▸ WORK REQUEST:
Pick out each line with the word "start" from the material that follows.

BEGIN DATA SEGMENT

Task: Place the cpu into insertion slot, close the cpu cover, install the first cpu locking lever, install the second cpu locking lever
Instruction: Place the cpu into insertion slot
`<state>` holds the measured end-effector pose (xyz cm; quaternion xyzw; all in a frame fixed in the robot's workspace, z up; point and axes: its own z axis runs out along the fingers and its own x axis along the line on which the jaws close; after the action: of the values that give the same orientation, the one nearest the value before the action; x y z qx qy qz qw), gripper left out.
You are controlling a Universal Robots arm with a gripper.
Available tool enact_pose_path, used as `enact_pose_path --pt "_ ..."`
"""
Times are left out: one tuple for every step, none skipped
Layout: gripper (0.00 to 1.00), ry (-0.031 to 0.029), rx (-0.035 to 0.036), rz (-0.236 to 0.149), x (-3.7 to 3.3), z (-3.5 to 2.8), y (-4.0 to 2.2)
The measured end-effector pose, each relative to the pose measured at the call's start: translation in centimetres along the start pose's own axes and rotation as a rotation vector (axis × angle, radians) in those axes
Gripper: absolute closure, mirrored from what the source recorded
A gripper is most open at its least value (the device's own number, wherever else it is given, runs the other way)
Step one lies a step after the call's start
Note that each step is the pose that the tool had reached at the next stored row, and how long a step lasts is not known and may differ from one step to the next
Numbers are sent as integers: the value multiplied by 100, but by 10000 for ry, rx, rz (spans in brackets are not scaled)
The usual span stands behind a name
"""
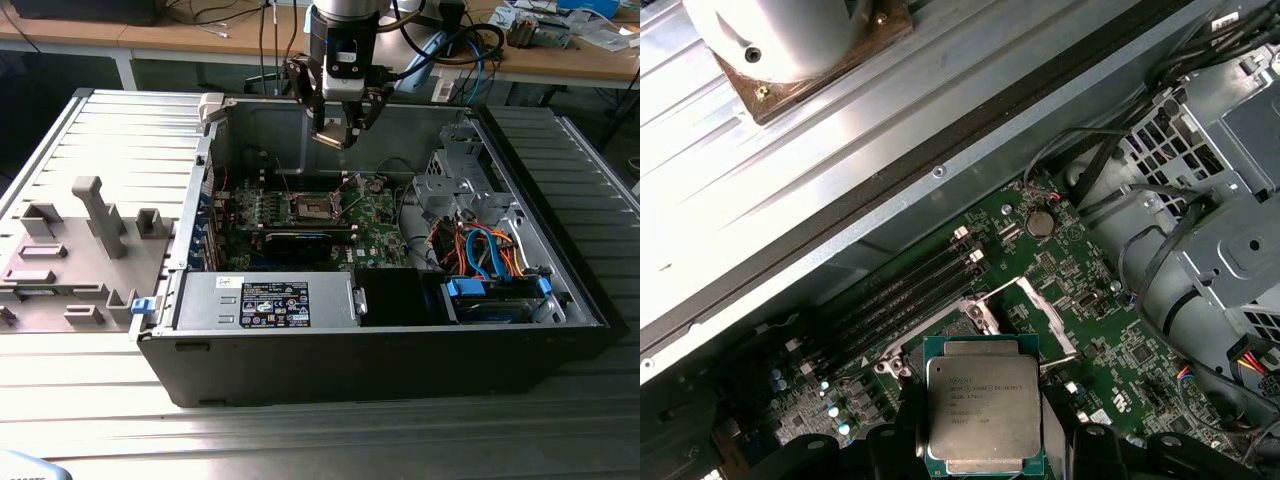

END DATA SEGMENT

▸ EXERCISE SOLUTION:
The measured end-effector pose, each relative to the pose measured at the call's start: translation in centimetres along the start pose's own axes and rotation as a rotation vector (axis × angle, radians) in those axes
Step one lies a step after the call's start

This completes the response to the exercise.